Francesco Franceschi scite author profile

Each individual is provided with a unique gut microbiota profile that plays many specific functions in host nutrient metabolism, maintenance of structural integrity of the gut mucosal barrier, immunomodulation, and protection against pathogens. Gut microbiota are composed of different bacteria species taxonomically classified by genus, family, order, and phyla. Each human’s gut microbiota are shaped in early life as their composition depends on infant transitions (birth gestational date, type of delivery, methods of milk feeding, weaning period) and external factors such as antibiotic use. These personal and healthy core native microbiota remain relatively stable in adulthood but differ between individuals due to enterotypes, body mass index (BMI) level, exercise frequency, lifestyle, and cultural and dietary habits.

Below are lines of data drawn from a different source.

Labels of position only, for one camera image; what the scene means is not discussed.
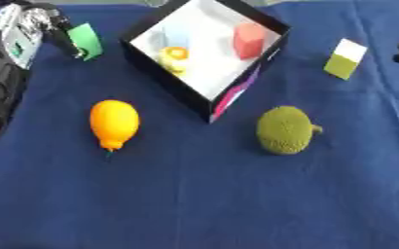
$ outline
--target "light blue cube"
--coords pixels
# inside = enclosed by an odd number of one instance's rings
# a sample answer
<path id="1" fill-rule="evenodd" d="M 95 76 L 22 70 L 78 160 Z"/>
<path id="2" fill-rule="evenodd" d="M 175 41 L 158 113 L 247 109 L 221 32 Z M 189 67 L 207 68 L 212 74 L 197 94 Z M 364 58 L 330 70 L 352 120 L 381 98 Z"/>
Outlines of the light blue cube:
<path id="1" fill-rule="evenodd" d="M 163 26 L 165 47 L 183 47 L 189 49 L 189 32 L 183 21 L 167 21 Z"/>

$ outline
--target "box label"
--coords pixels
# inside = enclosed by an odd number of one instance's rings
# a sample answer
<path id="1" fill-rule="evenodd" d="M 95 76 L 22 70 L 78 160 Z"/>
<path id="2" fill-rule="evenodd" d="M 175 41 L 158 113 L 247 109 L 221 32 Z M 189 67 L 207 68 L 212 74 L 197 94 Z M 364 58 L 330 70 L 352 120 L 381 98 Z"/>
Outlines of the box label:
<path id="1" fill-rule="evenodd" d="M 248 89 L 257 79 L 260 72 L 260 65 L 254 70 L 254 72 L 248 77 L 248 79 L 231 89 L 228 90 L 227 94 L 222 98 L 221 102 L 216 106 L 213 115 L 211 117 L 211 121 L 215 121 L 219 116 L 221 116 L 224 111 L 232 105 L 242 94 L 243 92 Z"/>

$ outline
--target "green ball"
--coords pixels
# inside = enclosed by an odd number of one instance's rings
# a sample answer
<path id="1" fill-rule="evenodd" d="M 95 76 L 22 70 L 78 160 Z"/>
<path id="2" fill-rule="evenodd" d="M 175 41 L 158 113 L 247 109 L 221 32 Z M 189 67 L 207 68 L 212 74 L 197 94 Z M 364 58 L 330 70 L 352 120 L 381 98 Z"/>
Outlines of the green ball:
<path id="1" fill-rule="evenodd" d="M 262 146 L 275 154 L 292 155 L 305 149 L 313 131 L 322 127 L 311 124 L 300 109 L 279 106 L 266 112 L 257 123 L 257 137 Z"/>

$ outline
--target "pink cube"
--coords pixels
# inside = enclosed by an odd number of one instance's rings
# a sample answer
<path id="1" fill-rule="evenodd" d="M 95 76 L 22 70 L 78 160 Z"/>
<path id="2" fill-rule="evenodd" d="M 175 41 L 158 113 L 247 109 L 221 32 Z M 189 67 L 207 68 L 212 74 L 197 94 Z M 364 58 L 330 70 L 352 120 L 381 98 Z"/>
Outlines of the pink cube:
<path id="1" fill-rule="evenodd" d="M 241 59 L 259 56 L 265 42 L 265 28 L 258 23 L 242 23 L 235 28 L 233 45 Z"/>

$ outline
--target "black box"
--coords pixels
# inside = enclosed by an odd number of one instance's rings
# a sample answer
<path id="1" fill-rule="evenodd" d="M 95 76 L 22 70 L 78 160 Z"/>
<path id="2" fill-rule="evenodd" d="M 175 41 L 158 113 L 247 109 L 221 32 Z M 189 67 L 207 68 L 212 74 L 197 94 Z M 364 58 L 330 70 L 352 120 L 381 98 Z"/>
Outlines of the black box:
<path id="1" fill-rule="evenodd" d="M 241 60 L 233 49 L 232 32 L 235 25 L 248 21 L 261 24 L 268 34 L 260 56 Z M 166 23 L 191 27 L 187 34 L 192 41 L 190 59 L 197 66 L 188 69 L 188 76 L 174 76 L 157 63 L 155 55 L 164 47 Z M 239 0 L 173 0 L 130 28 L 121 43 L 132 64 L 212 123 L 271 64 L 289 30 L 288 25 Z"/>

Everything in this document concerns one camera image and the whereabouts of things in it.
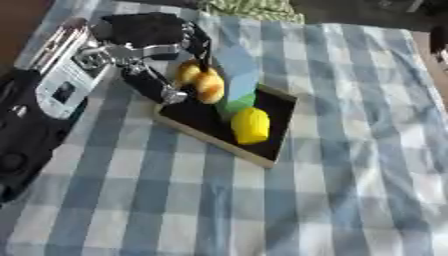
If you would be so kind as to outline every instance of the black tray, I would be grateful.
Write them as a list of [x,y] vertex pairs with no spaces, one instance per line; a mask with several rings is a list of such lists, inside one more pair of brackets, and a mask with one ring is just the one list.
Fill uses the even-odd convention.
[[269,139],[253,145],[239,145],[230,128],[222,122],[213,105],[190,97],[185,102],[156,107],[156,119],[201,140],[213,143],[264,167],[271,168],[278,158],[288,130],[296,98],[266,86],[256,90],[255,107],[266,111],[271,126]]

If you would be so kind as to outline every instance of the green block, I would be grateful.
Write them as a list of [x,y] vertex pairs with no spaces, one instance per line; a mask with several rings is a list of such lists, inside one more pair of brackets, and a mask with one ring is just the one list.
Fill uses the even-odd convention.
[[237,100],[227,102],[225,98],[216,103],[215,107],[223,121],[228,121],[238,111],[253,107],[255,104],[255,93],[249,93]]

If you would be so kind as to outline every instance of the blue checkered tablecloth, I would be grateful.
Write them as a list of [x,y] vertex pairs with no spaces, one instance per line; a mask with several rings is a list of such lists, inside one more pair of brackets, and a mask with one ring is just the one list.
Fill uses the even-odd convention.
[[448,255],[447,116],[408,31],[58,0],[17,65],[71,15],[154,10],[195,20],[215,47],[239,41],[263,83],[298,97],[278,163],[153,122],[111,75],[0,211],[0,255]]

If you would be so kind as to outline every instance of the robotic arm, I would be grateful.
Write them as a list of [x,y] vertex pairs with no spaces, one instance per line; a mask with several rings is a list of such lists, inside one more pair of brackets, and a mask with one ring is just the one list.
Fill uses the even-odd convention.
[[0,77],[0,207],[38,176],[84,112],[88,95],[111,66],[125,81],[160,104],[182,102],[177,90],[146,58],[194,55],[203,72],[211,40],[196,24],[174,14],[111,15],[90,28],[82,18],[66,21],[26,70]]

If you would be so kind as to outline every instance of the yellow block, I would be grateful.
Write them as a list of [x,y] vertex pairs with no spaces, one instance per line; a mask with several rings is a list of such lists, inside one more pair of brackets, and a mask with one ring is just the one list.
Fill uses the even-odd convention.
[[231,127],[239,144],[248,145],[262,142],[269,137],[270,120],[261,109],[249,107],[236,113]]

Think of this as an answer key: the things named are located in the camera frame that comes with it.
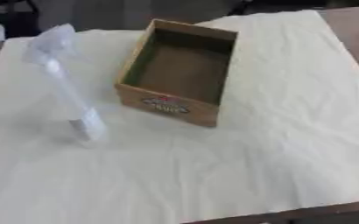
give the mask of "crumpled paper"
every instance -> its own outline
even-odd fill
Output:
[[[65,60],[110,140],[74,142],[27,38],[0,52],[0,224],[181,223],[359,201],[359,66],[315,11],[224,17],[239,31],[218,127],[121,105],[140,31],[77,37]]]

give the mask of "clear plastic bottle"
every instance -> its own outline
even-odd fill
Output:
[[[66,70],[58,60],[62,53],[73,51],[74,28],[70,24],[57,26],[34,38],[25,59],[40,65],[48,76],[53,92],[67,109],[69,122],[85,146],[92,146],[106,132],[106,127],[95,108],[81,96],[69,80]]]

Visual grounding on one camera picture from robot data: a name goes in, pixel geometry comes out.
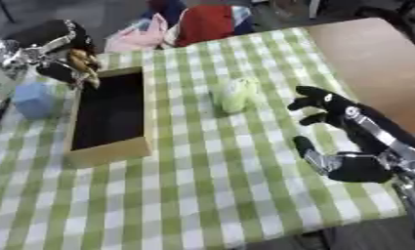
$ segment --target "checkered tablecloth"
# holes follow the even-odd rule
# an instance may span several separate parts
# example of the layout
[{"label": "checkered tablecloth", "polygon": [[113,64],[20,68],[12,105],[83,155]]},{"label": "checkered tablecloth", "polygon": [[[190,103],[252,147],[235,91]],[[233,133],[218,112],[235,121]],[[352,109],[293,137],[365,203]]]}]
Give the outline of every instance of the checkered tablecloth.
[{"label": "checkered tablecloth", "polygon": [[[101,59],[144,64],[152,156],[62,166],[73,94],[48,81],[53,117],[30,122],[10,108],[0,126],[0,249],[223,249],[402,214],[388,185],[319,177],[294,150],[296,135],[325,152],[354,149],[342,131],[301,127],[303,112],[285,108],[300,84],[352,96],[304,29]],[[209,91],[241,76],[261,81],[264,103],[224,116]]]}]

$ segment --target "robotic arm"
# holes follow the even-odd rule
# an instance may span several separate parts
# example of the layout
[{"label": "robotic arm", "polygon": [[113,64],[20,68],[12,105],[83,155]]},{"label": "robotic arm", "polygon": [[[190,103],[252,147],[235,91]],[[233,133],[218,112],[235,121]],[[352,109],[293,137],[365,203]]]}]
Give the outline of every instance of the robotic arm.
[{"label": "robotic arm", "polygon": [[86,81],[100,85],[93,41],[74,21],[46,21],[0,40],[0,109],[30,66],[71,89]]},{"label": "robotic arm", "polygon": [[289,110],[307,106],[325,110],[304,118],[302,125],[325,122],[343,129],[361,149],[324,155],[299,136],[294,143],[300,156],[318,174],[335,181],[383,183],[395,177],[394,190],[415,220],[415,138],[370,106],[314,87],[299,86],[297,92],[304,97],[291,103]]}]

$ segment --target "open cardboard box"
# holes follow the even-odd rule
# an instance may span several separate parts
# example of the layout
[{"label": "open cardboard box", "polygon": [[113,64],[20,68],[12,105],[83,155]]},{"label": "open cardboard box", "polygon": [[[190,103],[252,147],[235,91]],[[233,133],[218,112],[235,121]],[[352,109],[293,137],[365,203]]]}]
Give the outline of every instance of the open cardboard box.
[{"label": "open cardboard box", "polygon": [[101,87],[77,90],[64,156],[73,166],[102,165],[150,155],[149,87],[142,67],[104,70]]}]

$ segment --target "pink cloth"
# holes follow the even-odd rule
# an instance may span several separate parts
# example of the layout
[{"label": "pink cloth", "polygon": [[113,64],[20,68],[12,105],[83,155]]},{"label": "pink cloth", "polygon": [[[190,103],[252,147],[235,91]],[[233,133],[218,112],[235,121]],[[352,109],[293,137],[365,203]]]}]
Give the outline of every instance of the pink cloth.
[{"label": "pink cloth", "polygon": [[106,40],[106,52],[128,52],[153,50],[163,42],[168,23],[160,14],[155,14],[147,31],[126,28]]}]

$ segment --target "green plush toy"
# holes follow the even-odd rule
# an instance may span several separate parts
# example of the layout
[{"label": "green plush toy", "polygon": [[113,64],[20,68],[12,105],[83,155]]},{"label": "green plush toy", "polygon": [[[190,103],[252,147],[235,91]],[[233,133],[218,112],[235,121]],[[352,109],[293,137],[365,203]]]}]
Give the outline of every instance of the green plush toy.
[{"label": "green plush toy", "polygon": [[242,77],[220,82],[213,90],[213,103],[227,113],[242,111],[260,102],[260,82],[255,77]]}]

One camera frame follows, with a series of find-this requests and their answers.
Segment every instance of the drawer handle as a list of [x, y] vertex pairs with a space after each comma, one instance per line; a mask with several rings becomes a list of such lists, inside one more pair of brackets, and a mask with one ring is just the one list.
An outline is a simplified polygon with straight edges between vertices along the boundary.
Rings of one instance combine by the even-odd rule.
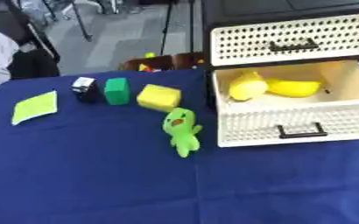
[[321, 124], [319, 122], [315, 122], [314, 125], [317, 128], [317, 132], [313, 133], [298, 133], [298, 134], [286, 134], [285, 129], [282, 125], [278, 125], [278, 130], [280, 132], [279, 138], [281, 139], [287, 139], [287, 138], [299, 138], [299, 137], [326, 137], [328, 135], [327, 132], [324, 131], [324, 129], [321, 127]]
[[272, 52], [287, 52], [287, 51], [296, 51], [296, 50], [309, 50], [319, 48], [314, 40], [311, 38], [307, 39], [307, 43], [304, 45], [277, 45], [275, 42], [270, 42], [270, 50]]

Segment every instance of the gray carpet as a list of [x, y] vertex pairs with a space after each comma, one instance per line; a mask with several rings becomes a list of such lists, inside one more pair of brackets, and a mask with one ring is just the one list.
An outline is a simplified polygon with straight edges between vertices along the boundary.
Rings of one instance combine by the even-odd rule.
[[[96, 8], [89, 5], [81, 5], [80, 9], [88, 32], [94, 36], [92, 42], [82, 37], [75, 18], [61, 19], [47, 30], [62, 57], [63, 75], [117, 70], [126, 60], [142, 58], [149, 52], [159, 54], [166, 5], [147, 6], [136, 14], [123, 10], [117, 15], [97, 14]], [[196, 1], [194, 11], [194, 48], [200, 51], [200, 1]], [[189, 25], [189, 4], [184, 0], [173, 7], [165, 54], [189, 52]]]

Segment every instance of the green cube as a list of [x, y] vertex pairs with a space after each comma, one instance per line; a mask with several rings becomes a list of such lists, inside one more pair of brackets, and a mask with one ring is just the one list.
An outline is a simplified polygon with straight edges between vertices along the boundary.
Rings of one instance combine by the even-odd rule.
[[129, 102], [130, 89], [126, 78], [114, 78], [106, 81], [104, 88], [106, 100], [110, 105], [124, 105]]

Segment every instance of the green cloth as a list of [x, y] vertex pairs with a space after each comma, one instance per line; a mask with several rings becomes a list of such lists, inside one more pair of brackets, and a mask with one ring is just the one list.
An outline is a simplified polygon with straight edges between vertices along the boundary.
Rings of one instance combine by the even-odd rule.
[[110, 105], [127, 104], [130, 100], [129, 82], [126, 78], [114, 78], [106, 81], [104, 88], [106, 100]]
[[18, 102], [12, 117], [12, 125], [23, 121], [57, 112], [57, 91], [40, 94]]

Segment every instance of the lemon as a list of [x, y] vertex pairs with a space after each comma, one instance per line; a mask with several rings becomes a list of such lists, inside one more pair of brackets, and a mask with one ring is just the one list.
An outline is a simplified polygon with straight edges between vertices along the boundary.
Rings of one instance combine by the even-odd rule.
[[268, 89], [267, 83], [257, 72], [243, 73], [231, 81], [229, 95], [237, 101], [247, 101], [263, 95]]

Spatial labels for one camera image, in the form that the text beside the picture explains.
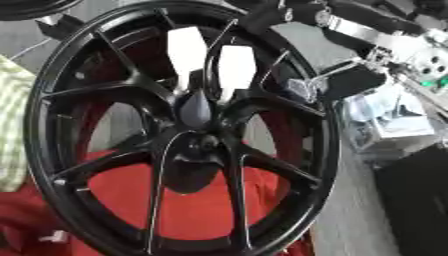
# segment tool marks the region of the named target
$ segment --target checkered fabric
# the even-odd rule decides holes
[[[23,117],[35,76],[0,55],[0,192],[14,192],[26,178]]]

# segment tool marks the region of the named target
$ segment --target bolt
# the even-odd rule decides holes
[[[59,185],[59,186],[64,186],[66,183],[67,183],[67,181],[64,179],[57,179],[54,181],[54,184]]]
[[[201,148],[204,151],[211,151],[219,144],[218,138],[213,135],[206,135],[201,141]]]

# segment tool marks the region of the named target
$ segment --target white plastic protector
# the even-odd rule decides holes
[[[254,51],[249,46],[225,45],[218,63],[222,95],[220,102],[228,102],[236,89],[249,89],[257,72]]]
[[[190,73],[204,67],[207,44],[197,27],[168,32],[168,57],[179,76],[180,90],[188,89]]]

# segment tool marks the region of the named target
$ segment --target black alloy wheel
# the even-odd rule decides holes
[[[316,104],[305,104],[282,87],[289,78],[312,77],[315,72],[274,31],[254,35],[238,25],[235,20],[242,15],[190,1],[130,5],[87,23],[46,62],[27,107],[26,151],[37,186],[73,234],[105,255],[246,256],[275,254],[308,230],[336,175],[335,115],[324,97]],[[188,26],[200,29],[209,54],[204,69],[192,74],[190,90],[178,95],[172,90],[177,77],[166,56],[167,32]],[[249,89],[237,90],[222,105],[216,101],[220,93],[216,62],[225,44],[251,46],[258,72]],[[142,139],[83,162],[92,127],[117,102],[139,113]],[[186,124],[183,113],[194,116],[203,109],[191,105],[206,106],[209,114],[195,127]],[[245,124],[254,115],[267,124],[276,157],[243,142]],[[304,158],[299,141],[303,137],[312,144],[306,168],[296,163]],[[197,241],[158,234],[163,189],[195,193],[208,184],[178,187],[178,176],[171,169],[175,161],[186,166],[212,164],[222,170],[233,209],[230,234]],[[98,174],[135,163],[152,166],[147,224],[142,229],[114,215],[88,185]],[[289,183],[278,205],[252,225],[244,197],[246,166],[274,173]]]
[[[82,0],[2,0],[0,20],[15,21],[44,17],[62,12]]]

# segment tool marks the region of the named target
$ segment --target cable
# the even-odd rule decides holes
[[[23,55],[27,54],[28,52],[33,51],[33,50],[35,50],[36,48],[39,48],[39,47],[41,47],[41,46],[44,46],[45,44],[49,43],[52,39],[53,39],[53,38],[47,38],[47,39],[43,40],[43,41],[40,42],[40,43],[37,43],[37,44],[35,44],[35,45],[33,45],[33,46],[30,46],[30,47],[24,49],[23,51],[17,53],[16,55],[12,56],[12,57],[9,58],[9,59],[12,60],[12,61],[15,61],[16,59],[22,57]]]

Accordingly, there is not a unique optimal gut microbiota composition since it is different for each individual. However, a healthy host–microorganism balance must be respected in order to optimally perform metabolic and immune functions and prevent disease development. This review will provide an overview of the studies that focus on gut microbiota balances in the same individual and between individuals and highlight the close mutualistic relationship between gut microbiota variations and diseases. Indeed, dysbiosis of gut microbiota is associated not only with intestinal disorders but also with numerous extra-intestinal diseases such as metabolic and neurological disorders. Understanding the cause or consequence of these gut microbiota balances in health and disease and how to maintain or restore a healthy gut microbiota composition should be useful in developing promising therapeutic interventions.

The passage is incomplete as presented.